- [WHAT YOU SHOULD DO]:
The required result is the number of lines in this material containing the word "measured". Write that number and no other text.

- [COLLECTED DATA]:

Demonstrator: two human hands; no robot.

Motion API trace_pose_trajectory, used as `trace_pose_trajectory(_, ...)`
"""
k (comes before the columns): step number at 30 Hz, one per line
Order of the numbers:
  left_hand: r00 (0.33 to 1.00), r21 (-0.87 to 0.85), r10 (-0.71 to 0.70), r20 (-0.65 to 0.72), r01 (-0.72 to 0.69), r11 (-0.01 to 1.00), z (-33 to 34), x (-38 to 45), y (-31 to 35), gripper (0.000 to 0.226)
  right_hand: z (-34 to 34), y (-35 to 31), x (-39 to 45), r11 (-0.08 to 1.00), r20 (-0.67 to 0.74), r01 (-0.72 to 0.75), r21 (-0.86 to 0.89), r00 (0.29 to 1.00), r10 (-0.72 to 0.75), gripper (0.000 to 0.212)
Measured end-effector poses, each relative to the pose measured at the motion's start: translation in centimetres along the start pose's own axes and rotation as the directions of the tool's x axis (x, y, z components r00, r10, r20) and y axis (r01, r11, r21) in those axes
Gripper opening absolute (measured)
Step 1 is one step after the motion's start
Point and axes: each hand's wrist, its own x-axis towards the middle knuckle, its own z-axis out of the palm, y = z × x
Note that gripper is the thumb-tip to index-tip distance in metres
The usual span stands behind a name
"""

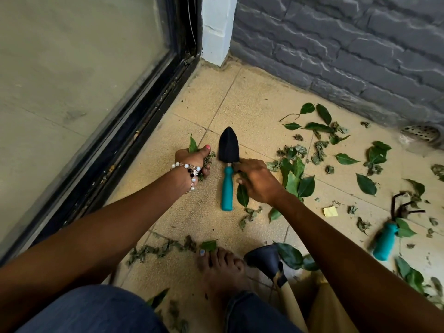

- [SOLUTION]:
2